Frequently asked questions

If your wages do not cover your medical insurance, you may be able to apply for an affordability hardship exemption. To be eligible, your health insurance costs must be more than a certain percentage of your projected annual household income. This percentage varies by year, and you will need to provide supporting documentation.

In 2025, a job-based health plan is considered "unaffordable" if your share of the monthly premium in the lowest-cost plan offered by your employer is more than 9.02% of your household income.
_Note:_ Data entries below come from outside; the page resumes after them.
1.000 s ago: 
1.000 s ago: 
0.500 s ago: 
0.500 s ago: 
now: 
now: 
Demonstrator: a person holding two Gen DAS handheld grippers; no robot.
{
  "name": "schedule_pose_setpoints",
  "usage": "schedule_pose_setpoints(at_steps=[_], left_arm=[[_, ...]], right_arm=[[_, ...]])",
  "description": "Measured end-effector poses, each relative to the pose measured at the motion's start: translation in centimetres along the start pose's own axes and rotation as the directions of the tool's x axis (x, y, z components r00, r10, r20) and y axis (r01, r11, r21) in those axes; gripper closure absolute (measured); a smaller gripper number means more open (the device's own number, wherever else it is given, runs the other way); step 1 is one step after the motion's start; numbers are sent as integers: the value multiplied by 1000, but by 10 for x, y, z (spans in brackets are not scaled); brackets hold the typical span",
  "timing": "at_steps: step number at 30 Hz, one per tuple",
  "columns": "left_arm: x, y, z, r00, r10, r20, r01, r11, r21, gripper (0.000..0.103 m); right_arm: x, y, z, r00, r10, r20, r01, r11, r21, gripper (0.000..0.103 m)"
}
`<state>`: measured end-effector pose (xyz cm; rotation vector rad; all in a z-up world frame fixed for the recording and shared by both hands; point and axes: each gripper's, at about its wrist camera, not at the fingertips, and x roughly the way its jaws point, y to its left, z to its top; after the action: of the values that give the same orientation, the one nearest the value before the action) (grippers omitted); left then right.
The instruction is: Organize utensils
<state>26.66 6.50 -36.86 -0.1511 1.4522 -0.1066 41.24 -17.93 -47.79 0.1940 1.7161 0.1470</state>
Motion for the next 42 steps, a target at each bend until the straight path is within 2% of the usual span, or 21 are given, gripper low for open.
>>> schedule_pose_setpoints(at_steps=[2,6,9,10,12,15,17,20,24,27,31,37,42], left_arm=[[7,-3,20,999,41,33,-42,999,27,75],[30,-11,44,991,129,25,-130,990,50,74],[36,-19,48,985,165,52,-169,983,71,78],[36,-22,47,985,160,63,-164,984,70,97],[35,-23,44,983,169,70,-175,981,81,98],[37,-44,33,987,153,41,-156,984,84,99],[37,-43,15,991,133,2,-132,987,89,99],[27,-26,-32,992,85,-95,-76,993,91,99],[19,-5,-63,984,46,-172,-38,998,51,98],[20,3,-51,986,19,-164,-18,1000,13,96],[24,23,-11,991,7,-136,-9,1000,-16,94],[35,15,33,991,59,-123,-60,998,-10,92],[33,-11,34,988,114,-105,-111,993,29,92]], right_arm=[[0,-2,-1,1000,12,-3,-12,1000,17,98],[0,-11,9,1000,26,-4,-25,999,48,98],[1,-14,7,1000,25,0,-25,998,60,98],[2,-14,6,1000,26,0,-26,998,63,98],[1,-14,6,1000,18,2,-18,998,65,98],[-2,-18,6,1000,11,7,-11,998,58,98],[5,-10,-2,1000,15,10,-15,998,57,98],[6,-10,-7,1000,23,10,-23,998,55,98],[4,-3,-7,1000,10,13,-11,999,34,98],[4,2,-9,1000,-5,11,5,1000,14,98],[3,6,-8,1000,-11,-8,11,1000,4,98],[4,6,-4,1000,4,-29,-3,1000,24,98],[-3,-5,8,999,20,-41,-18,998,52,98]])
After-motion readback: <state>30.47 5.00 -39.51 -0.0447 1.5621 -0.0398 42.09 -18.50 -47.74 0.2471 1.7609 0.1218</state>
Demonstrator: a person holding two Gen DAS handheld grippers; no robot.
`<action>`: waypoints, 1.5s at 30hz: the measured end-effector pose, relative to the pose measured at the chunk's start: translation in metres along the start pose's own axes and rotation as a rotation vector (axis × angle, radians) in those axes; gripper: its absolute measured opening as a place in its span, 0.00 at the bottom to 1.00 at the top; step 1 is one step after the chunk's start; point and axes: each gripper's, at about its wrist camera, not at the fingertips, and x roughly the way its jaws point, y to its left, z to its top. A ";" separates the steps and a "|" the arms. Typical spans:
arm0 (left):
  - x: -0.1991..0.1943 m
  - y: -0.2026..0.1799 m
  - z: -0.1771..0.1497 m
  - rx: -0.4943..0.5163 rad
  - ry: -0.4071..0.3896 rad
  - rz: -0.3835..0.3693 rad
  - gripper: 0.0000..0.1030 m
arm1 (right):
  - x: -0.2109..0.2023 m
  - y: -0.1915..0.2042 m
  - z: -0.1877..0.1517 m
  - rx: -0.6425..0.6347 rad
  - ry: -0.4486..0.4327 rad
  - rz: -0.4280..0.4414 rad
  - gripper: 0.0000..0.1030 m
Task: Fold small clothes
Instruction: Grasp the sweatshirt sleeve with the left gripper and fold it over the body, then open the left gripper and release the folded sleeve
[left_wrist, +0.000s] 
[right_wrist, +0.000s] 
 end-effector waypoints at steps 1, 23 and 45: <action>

If you cannot afford your job-based health insurance, you may be able to switch to a Marketplace plan. You can apply to see if you qualify for savings based on your income and household information. However, keep in mind that if you already have a Marketplace plan and receive an offer for job-based insurance, you may no longer qualify for savings on your Marketplace plan.

If you believe you are being charged unfairly, you can submit a complaint. For example, if you receive an out-of-network ground ambulance bill, you can learn about your options by answering a few questions. Additionally, if you use most types of health insurance, you may be eligible for 90 days of in-network coverage if your provider leaves the plan's network.